Wired Article: Using An App To Guide Your Trip

It is the 21st century!

Field Trip offers supervised, in-clinic drug experiences to treat some mental illnesses. But if you want to keep your social distance, an app to stand watch could be the next-best thing.They write

Here’s the introduction to their piece. Reading the article it seems like the early days of apps where the idea is there but the thinking hasn’t really advanced to something that would make an app really useful to a trip especially with a plant based psychedelic where nature is going to supplant technology.

The thought of uber-acid is somewhat jarring to this correspndent.

In the end the tech here is just a sales tool and won’t be replacing doing psychedelics with a close friend or guide.

Beware capitalism and human altered conciousness a concept we find far more worrying than AI

 

“WHAT TYPE OF Trip are you taking?”

The question appears on a phone screen, atop a soft-focus illustration of a dusky, Polynesian-seeming landscape. You could type in meditation or breathwork, or label it with a shorthand wink, like a mushroom emoji. The next question asks, “How far are you looking to go?” You choose “moderate”—you’re planning to ingest, say, 1.5 grams of magic mushrooms, which is still enough to make the bathroom floor tiles swirl like marbled paper. Select one of five prerecorded ambient soundtracks, and answer a few gentle questions about your state of mind. Soon you’ll be plumbing the depths of your consciousness, with an app as your guide.
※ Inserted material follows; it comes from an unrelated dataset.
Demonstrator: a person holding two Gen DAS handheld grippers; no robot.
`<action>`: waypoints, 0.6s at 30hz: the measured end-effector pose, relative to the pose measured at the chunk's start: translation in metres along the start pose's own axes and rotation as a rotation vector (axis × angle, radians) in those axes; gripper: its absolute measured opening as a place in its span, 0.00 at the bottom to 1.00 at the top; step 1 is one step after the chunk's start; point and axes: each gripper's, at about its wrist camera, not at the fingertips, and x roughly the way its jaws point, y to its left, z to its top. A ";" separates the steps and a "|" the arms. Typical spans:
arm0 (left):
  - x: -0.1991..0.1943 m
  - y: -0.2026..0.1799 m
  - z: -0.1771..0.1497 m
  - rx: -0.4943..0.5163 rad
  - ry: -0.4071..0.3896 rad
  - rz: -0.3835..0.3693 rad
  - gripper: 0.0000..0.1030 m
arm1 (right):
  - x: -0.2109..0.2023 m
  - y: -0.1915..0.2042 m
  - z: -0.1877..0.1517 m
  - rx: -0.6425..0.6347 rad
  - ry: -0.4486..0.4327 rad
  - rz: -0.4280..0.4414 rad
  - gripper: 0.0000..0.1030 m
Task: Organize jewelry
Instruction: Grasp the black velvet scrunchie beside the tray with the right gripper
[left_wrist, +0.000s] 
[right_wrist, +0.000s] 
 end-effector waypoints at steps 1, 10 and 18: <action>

It’s a capital-T Trip because the app belongs to Field Trip Health, a Toronto-based venture focusing on psychedelic-assisted psychotherapy. The Trip app, which begins a soft launch this week, is a digital companion to Field Trip’s clinics in New York, Los Angeles, and Toronto, where patients settle into rooms filled with Svago zero-gravity leather recliners and weighted blankets and take an ego-quieting psychedelic substance under the supervision of a Field Trip-trained therapist.

Field Trip belongs to a new and growing class of for-profit companies using psychedelic drugs (namely MDMA, ketamine, and psilocybin, the alkaloid that makes magic mushrooms magical) to treat depression, anxiety, and other obstinate mental illnesses. Unlike most players in that for-profit cohort, Field Trip is open for business. Field Trip isn’t dosing patients with MDMA or psilocybin; both are still listed by the government as Schedule 1 substances. But it’s also not waiting for legalization to find its customers. Instead, in New York and Toronto, Field Trip is treating select patients with ketamine, a dissociative drug that has FDA approval for off-label use right now. (The Los Angeles clinic opens later this month.)

And for those sheltering in place in the safety of the home, Field Trip’s new app handily distills its consciousness-expanding protocols, making a guide—or at least a facsimile of one—accessible whether you can visit a clinic or not.

Psilocybin legalization is likely years away, but Field Trip cofounder Ronan Levy, a former executive at two Canadian cannabis companies, says the company plans to open 75 clinics in North America by 2024, if not sooner. “We’re building the infrastructure to support the coming wave, when psilocybin legalization efforts get across the line,” he says. “These experiences can be four, six, eight hours, and most doctor’s offices aren’t designed for that. You need a very different experience.”